As you can see it is not hard, but is still a bit complex.

Summary

We have created a small example program and shown the major issues that arise when merging the C# and JavaScript world. We have seen how Blazor allows to easily bring the mature ASP.NET and C# ecosystem to the client in the browser. The interoperability with JavaScript is also there, although it is still a bit cumbersome.

Blazor is a very promising platform to deliver C# software on the client. It is still at an experimental stage, so there are a few rough edges, but it already works well enough for simple projects. Even at this stage, it is still better than using WebAssembly with C++. If you like C#, or the .NET Platform, you should start studying the platform now, since it promises to be an awesome new addition to the .NET world.

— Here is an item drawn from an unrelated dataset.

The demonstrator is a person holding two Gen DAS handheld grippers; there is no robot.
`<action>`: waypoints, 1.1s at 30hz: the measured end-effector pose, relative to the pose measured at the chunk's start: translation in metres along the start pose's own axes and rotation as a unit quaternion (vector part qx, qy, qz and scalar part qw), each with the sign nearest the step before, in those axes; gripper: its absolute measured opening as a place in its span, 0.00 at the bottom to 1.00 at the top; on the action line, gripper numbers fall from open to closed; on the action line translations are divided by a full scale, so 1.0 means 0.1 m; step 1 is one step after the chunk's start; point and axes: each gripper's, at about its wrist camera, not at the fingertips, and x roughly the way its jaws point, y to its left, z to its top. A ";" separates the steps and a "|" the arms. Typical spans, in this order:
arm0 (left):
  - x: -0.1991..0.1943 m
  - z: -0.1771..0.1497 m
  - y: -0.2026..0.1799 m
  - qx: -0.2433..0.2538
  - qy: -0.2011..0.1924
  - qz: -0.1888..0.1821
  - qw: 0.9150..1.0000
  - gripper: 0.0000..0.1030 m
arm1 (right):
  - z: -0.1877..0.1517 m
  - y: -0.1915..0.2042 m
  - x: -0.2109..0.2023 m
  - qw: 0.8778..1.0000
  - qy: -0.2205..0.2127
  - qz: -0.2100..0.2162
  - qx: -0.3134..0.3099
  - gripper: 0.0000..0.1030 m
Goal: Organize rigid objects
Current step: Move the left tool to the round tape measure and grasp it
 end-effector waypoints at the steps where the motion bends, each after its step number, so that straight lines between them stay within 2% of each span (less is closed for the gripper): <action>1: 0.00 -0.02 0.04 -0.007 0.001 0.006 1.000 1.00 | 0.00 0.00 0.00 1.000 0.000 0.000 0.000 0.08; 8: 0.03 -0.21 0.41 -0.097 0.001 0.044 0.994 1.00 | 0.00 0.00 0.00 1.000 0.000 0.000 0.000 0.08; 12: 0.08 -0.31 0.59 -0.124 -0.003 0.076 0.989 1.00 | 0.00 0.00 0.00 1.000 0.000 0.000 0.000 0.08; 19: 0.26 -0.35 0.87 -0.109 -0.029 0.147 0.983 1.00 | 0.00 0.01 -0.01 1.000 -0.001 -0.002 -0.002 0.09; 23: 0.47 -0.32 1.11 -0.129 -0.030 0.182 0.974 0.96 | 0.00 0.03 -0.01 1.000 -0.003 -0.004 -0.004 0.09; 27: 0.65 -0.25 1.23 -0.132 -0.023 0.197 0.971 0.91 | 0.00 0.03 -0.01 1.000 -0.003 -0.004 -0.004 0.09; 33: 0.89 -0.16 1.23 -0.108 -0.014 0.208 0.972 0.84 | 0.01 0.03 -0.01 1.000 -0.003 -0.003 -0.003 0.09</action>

However, if you really need to use C++, you can check a book: we wrote a review of WebAssembly In Action, which is written to help you work with WebAssembly from C/C++.

Blazor is a great way to fullfill the promise of WebAssembly: you can now create and bring to the client every kind of powerful and complex software that is still on the desktop. And you can do that using your favorite language and the existing codebase. What is not to like?

One thing to remember: you can call any .NET library, but you will have always to use some C# because Razor uses C#. So, you can already use F# libraries, but you need C# in the Razor pages (i.e., everything the code that is in *.cshtml files) to make it work with Blazor.